While client/server communications works well through NAT/Firewalls, it wreaks havoc on peer-to-peer communications. Peer-to-peer typically works by endpoint applications opening up, or listening with a particular IP:Port on the host operating system. It can then communicate or signal to another host, what IP:Port it is prepared to exchange data on. The signaling of the application’s peer-to-peer IP:Port is typically done separately from the actual peer-to-peer data, using a server or possibly some other peer discovery mechanism. Here is an example:
This is all well and good when no NAT/Firewall devices are around. However, in many cases where the World Wide Web is used to communicate, it is likely there are NAT/Firewall devices between the endpoints. What is more, the endpoint has no way to know what sort of network topology is between itself and the peer it wants to communicate with. So, when it signals that it wishes to communicate on an IP:Port at the local host operating system, it would be completely unaware that the signaling connection info it provides for the other endpoint will be blocked by its Firewall. Additionally, the address being reported by the endpoint is not even reachable by the other peer because of NATs in between.

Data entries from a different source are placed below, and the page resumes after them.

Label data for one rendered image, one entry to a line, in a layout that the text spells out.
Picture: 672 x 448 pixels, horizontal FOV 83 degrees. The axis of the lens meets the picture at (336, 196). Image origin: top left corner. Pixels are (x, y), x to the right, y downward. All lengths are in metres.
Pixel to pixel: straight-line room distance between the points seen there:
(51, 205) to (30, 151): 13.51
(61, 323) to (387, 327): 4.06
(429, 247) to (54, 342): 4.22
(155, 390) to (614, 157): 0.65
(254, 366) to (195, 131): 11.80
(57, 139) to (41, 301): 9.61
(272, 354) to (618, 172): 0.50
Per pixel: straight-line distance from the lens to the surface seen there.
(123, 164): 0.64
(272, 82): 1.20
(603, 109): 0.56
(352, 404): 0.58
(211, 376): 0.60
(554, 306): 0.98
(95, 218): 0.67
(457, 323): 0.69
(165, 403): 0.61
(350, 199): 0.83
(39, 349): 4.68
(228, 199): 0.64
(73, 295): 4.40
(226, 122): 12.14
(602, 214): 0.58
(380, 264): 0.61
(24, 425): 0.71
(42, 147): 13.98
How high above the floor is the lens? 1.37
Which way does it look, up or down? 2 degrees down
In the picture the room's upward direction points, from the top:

In other words, the endpoint THINKS it is reachable on one address, but because of NAT, the rest of the world outside the NAT only knows about, and can reach the NAT device address. Because the peer doesn’t know the topology, it may be signaling bad connection information.
Here is a look at the same example, with NAT/Firewall devices involved:
Clearly having NAT/Firewall devices involved results in an epic fail for peer-to-peer communications in this case. And this is only one possible topology scenario that might exist. In reality, many combinations of NAT types, firewalls, and topologies are possible scenarios that could cause the peer-to-peer connection to fail in different ways. So, what’s a peer to do?
WebRTC tools for NAT/Firewall Traversal
Peer-to-peer communications is essential for many (maybe most) WebRTC applications to minimize latencies and server-side costs. We have properly introduced the serious challenges that NAT/Firewall devices pose to peer-to-peer communications, so WebRTC must have mechanisms to overcome these challenges. The mechanisms for WebRTC need to provide the browser with a few key capabilities:
- Learn as best it can, the topology between itself, and the peer it wants to communicate with
- Establish connectivity on the best path through a given topology
- Have a fallback mechanism if all else fails.
WebRTC standards require the use of three IEFT NAT traversal standards to address these issues:
- Interactive Connectivity Establishment (ICE) – RFC 5245
- Session Traversal Utilities for NAT (STUN) – RFC 5389
- Traversal Using Relay NAT (TURN) – RFC 5766
Every WebRTC session requires the use of these tools when communicating with peers. Once the WebRTC sessions is properly signaled, and accepted, the process of NAT/Firewall discovery and traversal begins. When it is finished, a communication path is established and media can flow. Thanks to these tools, a good chunk of the problematic topology possibilities can be dealt with, and WebRTC can just work.
However, still not all cases are covered. If you have spent much time relying on WebRTC, you may have encountered times when no talk path was able to be established. The scenarios described in this post are the more common home broadband router cases, and they tend to be relatively easy for STUN, ICE, and TURN to overcome. Restrictive NATs and Firewalls found in enterprises, or hotel or courtesy WiFi hotspots can still cause issues.
At this point, I realize I have spent most of an entire post talking about why NAT and Firewalls can kill peer-to-peer communications like WebRTC…and just begun to scratched the surface of how ICE/STUN/TURN mechanisms for WebRTC avoid this fate in most scenarios. In subsequent posts, we will get into the details how these tools work, and some of the more problematic scenarios for them to overcome.